ACHTUNG: This is not a “fair and balanced” article. It is an editorial by the editor.
The latest in a long line of bogeymen our right-wing friends have dragged out into the public arena (Mr. Potato Head, Dr. Seuss) is something perhaps mislabeled as “Critical Race Theory.”
I personally heard this from the leader of the local Torches & Pitchforks group at last week’s Wayland Board of Education meeting, whilst once again threatening to pull children out of the local school system if masks are required and the hybrid model of instruction is extended.
The leader dissed CRT as “just a theory,” just like opponents of teaching evolution have liked to do. Similar “grass-roots” uprisings have been reported at school board meetings in Lowell and Grand Ledge and frankly all over the place.
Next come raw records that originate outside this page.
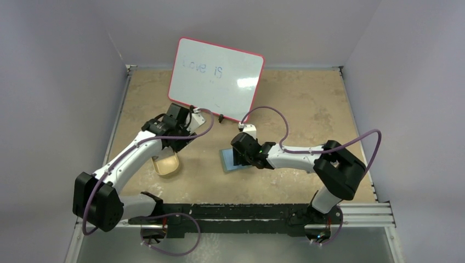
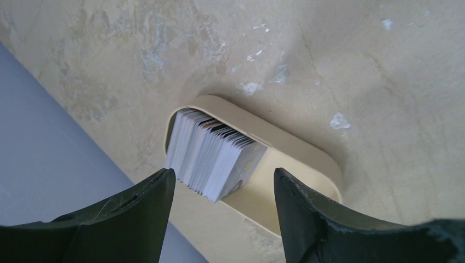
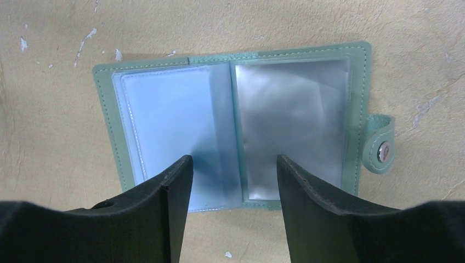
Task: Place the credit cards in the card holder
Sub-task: Pick up the credit card from the storage box.
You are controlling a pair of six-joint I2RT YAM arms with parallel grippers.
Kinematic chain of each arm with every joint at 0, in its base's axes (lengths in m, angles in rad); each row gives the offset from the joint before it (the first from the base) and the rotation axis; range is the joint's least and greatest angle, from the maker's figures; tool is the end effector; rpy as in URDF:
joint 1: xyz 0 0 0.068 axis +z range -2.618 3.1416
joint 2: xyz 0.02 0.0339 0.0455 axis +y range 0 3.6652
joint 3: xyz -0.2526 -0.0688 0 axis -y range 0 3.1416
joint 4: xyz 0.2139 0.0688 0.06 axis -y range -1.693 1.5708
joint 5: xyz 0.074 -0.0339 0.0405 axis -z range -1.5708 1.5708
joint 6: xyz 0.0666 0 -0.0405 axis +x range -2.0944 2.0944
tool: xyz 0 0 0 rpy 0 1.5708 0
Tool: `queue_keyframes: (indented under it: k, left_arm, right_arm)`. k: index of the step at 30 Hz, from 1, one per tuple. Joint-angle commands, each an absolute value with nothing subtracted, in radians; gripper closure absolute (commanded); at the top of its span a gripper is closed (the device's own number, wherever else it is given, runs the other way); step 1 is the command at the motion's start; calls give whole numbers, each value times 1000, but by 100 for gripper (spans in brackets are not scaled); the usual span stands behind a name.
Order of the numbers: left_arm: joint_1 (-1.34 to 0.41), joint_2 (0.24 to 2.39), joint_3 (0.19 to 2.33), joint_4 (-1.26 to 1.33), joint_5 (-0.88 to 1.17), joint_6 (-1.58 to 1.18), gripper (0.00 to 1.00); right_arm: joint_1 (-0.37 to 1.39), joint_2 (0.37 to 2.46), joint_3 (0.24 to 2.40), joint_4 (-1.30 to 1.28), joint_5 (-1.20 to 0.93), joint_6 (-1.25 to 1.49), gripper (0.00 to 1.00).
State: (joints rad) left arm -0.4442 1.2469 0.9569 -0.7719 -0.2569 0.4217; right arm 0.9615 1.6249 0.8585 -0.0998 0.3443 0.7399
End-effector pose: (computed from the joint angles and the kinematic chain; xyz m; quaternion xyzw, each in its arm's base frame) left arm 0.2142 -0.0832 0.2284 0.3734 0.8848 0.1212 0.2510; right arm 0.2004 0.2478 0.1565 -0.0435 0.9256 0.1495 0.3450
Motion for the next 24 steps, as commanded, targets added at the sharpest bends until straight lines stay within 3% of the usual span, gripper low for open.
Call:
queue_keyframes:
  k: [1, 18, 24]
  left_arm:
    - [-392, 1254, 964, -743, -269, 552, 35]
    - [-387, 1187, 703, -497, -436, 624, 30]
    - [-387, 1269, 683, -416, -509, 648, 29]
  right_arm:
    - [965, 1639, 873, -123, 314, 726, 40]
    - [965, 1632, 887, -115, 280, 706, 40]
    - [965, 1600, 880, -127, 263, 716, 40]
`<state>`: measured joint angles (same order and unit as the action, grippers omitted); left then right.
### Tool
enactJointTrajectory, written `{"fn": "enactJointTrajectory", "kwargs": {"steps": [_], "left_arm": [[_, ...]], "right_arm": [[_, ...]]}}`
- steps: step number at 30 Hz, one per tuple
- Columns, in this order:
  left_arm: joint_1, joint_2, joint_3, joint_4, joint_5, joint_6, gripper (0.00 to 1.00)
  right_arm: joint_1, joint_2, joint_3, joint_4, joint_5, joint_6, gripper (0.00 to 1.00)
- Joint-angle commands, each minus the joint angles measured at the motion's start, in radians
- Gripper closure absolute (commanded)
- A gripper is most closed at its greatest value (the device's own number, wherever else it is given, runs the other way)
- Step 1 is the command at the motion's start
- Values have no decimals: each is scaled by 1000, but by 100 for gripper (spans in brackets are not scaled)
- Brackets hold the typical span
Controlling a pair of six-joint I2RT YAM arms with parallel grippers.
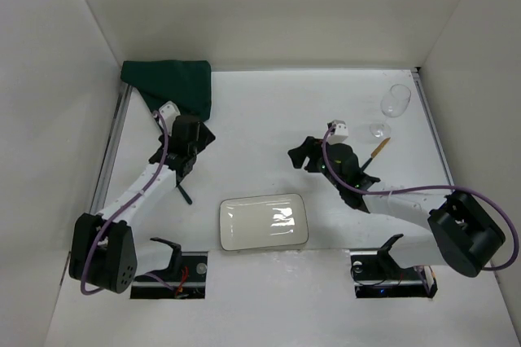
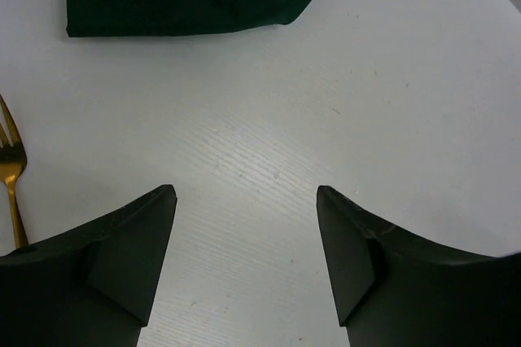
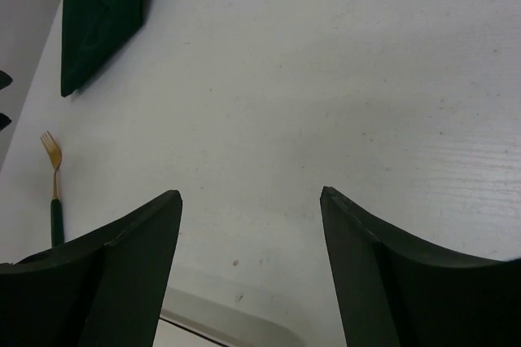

Yet I’m willing to bet very few if any of those up in arns about CRT really understand what it is. And, as Martin Board of Education President Art Shook pointed out, “It’s not in our curriculum.” CRT is simply the recognition that customary teaching of U.S. history hasn’t included the whole truth in retelling the story of America’s past — warts and all.
Some fear CRT encourages hatred of white people. The way I see it, CRT only insists we face the truth, no matter how ugly it may get. If we don’t, we wind up with cynical, mistrustful curmudgeons in our midst (like me), people who believe they’ve been lied to about Santa Claus, the Easter Bunny, the Stork and the Tooth Fairy and U.S. history.
As I have reported often in this space, I take history very seriously. I consider myself as a lifelong student and lover of the subject. It was my major in college and I have used it a lot since in my career as a community journalist.
Yet I was never taught in high school or college about President Andrew Jackson and the Trail of Tears. I was never taught back then about the Wounded Knee massacre. I was never taught about the Tulsa race riots. I was never told about President Woodrow Wilson’s obvious racism.
Something like CRT is the fight against sanitized and incomplete historical accounts. It doesn’t have requirements, except that history as it truly happened be taught to students.
Let the students of the future decide about such unpleasant developments. I believe most will add up the pros and cons and opt for the former in assessing what America did in the past. Armed with the truth, they will be better able to avoid being condemned to repeat those mistakes.
Georges Santayana was spot on when he said, “Those who don’t learn from history are condemned to repeat it.”